Lily of the Nile, also known as Agapanthus or the African Blue Lily, is a genus of perennial flowering plants originating from South Africa. The name comes from the Greek words "agape," meaning love, and "anthus," meaning flower.
This genus consists of about 10 different species. Agapanthus plants may have 20 to 100 flowers depending on the variety, and from May through June, they produce beautiful clusters of blue, white, or violet-blue flowers that resemble lilies.
Depending on the species, they grow to be 2 feet high and 2-4 feet wide. There are both evergreen and deciduous types. They flourish in USDA hardiness zones 8 through 11.
These plants are easy to maintain and are very popular because of their hardiness and attractiveness. Follow these steps to grow your own African Blue Lily and keep it in beautiful condition.
Step 1 – Choose a Healthy Specimen
Select a healthy looking plant from the nursery. Avoid plants that look dull and those that do not have many flowers or buds.
Step 2 – Find a Good Planting Location
An Agapanthus should only be planted in areas with full sun. Unless your climate is exceptionally hot, the plants need direct sunlight and plenty of space to thrive. If you are unsure of how your area’s sun exposure will affect the plant, keep in mind that this plant grows very well in containers.
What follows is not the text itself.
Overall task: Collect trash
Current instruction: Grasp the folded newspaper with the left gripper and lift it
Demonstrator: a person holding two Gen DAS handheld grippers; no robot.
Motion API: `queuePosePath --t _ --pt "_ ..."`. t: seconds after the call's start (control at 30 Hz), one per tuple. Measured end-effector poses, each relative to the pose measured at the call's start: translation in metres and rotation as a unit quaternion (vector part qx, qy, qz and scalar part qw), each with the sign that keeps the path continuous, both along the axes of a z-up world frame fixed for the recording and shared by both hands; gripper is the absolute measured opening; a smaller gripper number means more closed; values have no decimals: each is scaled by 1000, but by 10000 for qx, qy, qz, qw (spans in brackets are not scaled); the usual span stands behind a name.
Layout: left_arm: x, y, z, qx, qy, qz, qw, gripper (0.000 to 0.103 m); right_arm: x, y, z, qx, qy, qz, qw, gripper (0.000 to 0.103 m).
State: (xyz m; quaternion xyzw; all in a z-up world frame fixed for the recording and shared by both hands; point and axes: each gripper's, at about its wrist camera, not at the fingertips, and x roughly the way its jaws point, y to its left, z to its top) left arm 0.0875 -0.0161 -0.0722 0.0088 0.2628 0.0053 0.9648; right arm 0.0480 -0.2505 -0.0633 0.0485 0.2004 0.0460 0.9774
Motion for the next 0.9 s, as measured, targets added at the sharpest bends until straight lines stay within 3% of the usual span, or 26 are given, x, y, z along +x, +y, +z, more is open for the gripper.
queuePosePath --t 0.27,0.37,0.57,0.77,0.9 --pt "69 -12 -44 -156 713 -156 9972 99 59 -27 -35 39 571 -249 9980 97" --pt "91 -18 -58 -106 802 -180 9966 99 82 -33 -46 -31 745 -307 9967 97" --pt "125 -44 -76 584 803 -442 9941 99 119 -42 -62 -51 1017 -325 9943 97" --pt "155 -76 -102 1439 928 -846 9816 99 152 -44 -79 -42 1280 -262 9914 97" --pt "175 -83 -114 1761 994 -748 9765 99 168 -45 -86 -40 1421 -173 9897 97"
If you choose to use a container, you will be free to experiment with full sun, partial sun, and shaded areas as you grow. Plus if the plant ever becomes too large and cramped, you will be able to move it to a more open area.
Step 3 – Prepare Your Soil
After choosing the planting spot, dig a hole that is not too deep. Mix compost or fertilizer with the dug-out soil. The soil must be rich and well-drained. This plant prefers neutral to slightly acidic soil, with a pH between 6.5 and 7.5.
Tip: Since proper drainage is important for the Lily of the Nile, consider adding a scoop of sand to the soil.
Step 4 - Planting
When transferring from a container, try to place the roots at the same depth as they were at in the pot or container. Even when planting directly, the roots should be placed no more than 1 foot from the soil surface. Once you’ve positioned your roots, fill the soil back, and fix the plant in place.
Tip: If you are growing more than one plant at a time, space the rhizomes (thick bulb-like roots that grow underground) about 8 inches apart with the pointy ends facing up.
Step 5 – Mulching and Watering
Apply a couple of inches of organic mulch around the plant. Water the plant thoroughly, taking care not to flood the roots since the rhizomes can rot easily when things are too wet. You want to make sure the soil is always moist but not soaked. Keep an eye out for yellow-tipped leaves, as this is an indicator that you’re overwatering.
Weekly watering is recommended, but if the summers and winters are unseasonably harsh, feel free to adjust accordingly.
Step 6 – Fertilization
During the growing stage, it is beneficial to fertilize the plant twice a month. For established plants, fertilizing is only required twice a year, once in the beginning of spring and again towards the end of fall. Apply a formula that provides equal parts nitrogen, phosphorus, and potassium, such as a 15-15-15 preparation.
Step 7 – Pruning
Every spring, prune the plant by removing any dead foliage and stems. Remove flowers that have bloomed and are beginning to wilt. If you regularly deadhead the flowers, you will see an abundant growth of newer flowers.
Clumps can be divided every three to five years by splitting the root ball in late summer or early fall. It will then take about a year for newly divided plants to re-establish themselves.
Protect your African Blue Lily from frost in colder climates. If you are growing the plant is a pot or container, you can bring it indoors and place it under fluorescent lights or keep it in a warm greenhouse. If the plant is in your backyard, you must mulch the roots to protect them during winter.
Lily of the Nile is generally resistant to most pests and diseases. However, they may become infested with snails, thrips, mealy bugs, or by certain fungi. Be watchful of the plant and spray an appropriate fungicide or pesticide when necessary. Snails can devour the stems of the plant, causing considerable harm. You can remove them by hand, or use some kind of bait to get rid of them.